С точки зрения византийцев, прибывшие в Константинополь западные рыцари, которые заявляли, что ведут войну за правое дело ради прощения своих грехов, доверия не заслуживали. Эту позицию еще больше укрепляли явившиеся с ними священники. Духовенству Востока носить оружие было запрещено, и вид западных клериков, облачавшихся в доспехи, носивших тяжелые дубинки и стоявших во главе отрядов, действовал на нервы. Многие византийцы опасались, что истинная цель крестоносцев заключалась совсем не в освобождении Иерусалима, но в захвате Константинополя. Чужеземные гости всегда испытывали перед имперской столицей благоговейный страх, однако это чувство вскоре неизбежно сменялось жадностью. Византийцы видели это несметное количество раз – от похода гунна Аттилы в V веке до совсем недавнего вторжения норманнов в 1085 году. И нынешние неотесанные западные мужланы от тех ничем не отличались.
Поэтому Алексию приходилось действовать осторожно. Вероятность того, что крестовый поход обернется против него, представлялась весьма высокой, и это весьма наглядно продемонстрировало поведение людей Петра Пустынника. Не исключено, что вместо борьбы с великой исламской угрозой он заимел еще одного христианского врага. Поэтому первейшей его заботой было защитить империю и ее столицу. В конце концов, именно этот мотив поначалу сподвиг его обратиться за помощью.
Если Гуго де Вермандуа представлял для Алексия загадку, то и византийцы представлялись крестоносцам неким ребусом. Эти «греки», как их пренебрежительно называли жители Запада, казались им изнеженными и женоподобными. Они чрезмерно пользовались благовониями, добавляли во все слишком много масла и одевались скорее как персидские купцы, нежели как римские легионеры. Сам император еще больше повергал в замешательство. Они прибыли по его просьбе, но какая роль отводилась ему в этом крестовом походе? Возглавлять его лично он, может, и не собирался, но выслать свою армию был обязан.

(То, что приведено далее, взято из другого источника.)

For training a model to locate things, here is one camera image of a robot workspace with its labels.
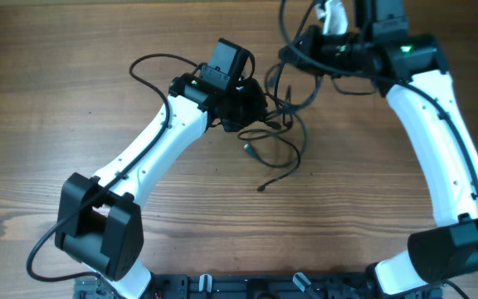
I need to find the black USB cable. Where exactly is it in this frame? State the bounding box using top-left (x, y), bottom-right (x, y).
top-left (238, 82), bottom-right (309, 193)

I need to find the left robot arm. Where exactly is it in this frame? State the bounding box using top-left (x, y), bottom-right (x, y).
top-left (55, 38), bottom-right (267, 298)

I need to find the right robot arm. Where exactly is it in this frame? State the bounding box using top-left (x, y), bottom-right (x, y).
top-left (279, 1), bottom-right (478, 298)

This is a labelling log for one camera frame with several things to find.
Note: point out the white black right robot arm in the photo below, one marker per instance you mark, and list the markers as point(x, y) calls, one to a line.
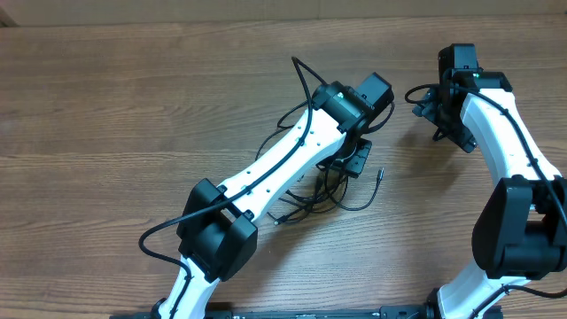
point(520, 236)

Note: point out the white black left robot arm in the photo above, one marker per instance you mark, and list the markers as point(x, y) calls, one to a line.
point(219, 232)

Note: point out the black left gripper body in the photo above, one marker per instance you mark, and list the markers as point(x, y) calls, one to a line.
point(353, 160)

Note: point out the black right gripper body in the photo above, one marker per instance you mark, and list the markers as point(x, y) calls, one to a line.
point(442, 114)

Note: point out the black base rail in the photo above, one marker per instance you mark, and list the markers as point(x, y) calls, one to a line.
point(384, 312)

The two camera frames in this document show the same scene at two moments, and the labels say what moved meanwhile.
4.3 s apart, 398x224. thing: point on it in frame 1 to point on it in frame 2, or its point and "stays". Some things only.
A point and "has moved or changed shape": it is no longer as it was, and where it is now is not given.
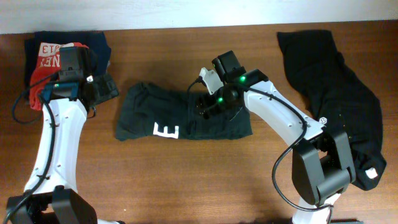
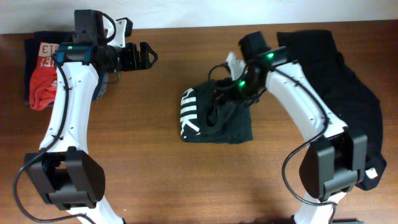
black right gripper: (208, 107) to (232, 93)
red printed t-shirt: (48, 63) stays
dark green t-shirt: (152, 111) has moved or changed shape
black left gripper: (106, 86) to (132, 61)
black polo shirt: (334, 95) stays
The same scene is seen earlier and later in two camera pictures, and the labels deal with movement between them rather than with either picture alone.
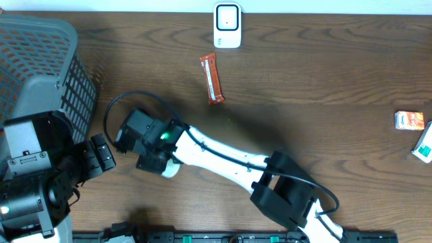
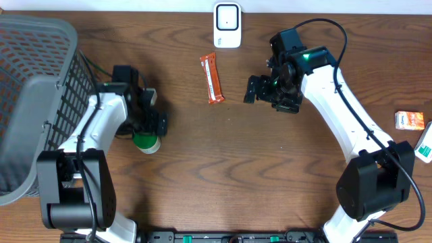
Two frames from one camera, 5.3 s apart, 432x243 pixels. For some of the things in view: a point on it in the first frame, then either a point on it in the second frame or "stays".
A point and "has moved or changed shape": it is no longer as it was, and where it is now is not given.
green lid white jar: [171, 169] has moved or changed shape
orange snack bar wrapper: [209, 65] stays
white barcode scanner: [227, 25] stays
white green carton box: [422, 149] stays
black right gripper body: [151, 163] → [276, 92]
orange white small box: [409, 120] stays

Последнее допущение явно представлялось невероятным. Империя сохраняла свое хрупкое положение среди такого множества врагов как раз благодаря тому, что рисковала армией только в случае крайней необходимости. Для выживания ей требовались дипломатия и удары по четко выверенным целям. Именно поэтому прямое столкновение с Аббасидским халифатом и далеким, стратегически изолированным Иерусалимом было бы верхом глупости. Это кардинальное расхождение целей, которые преследовали империя и крестоносцы, в конечном итоге испортило отношения между ними и создало предпосылки для трагедии в будущем.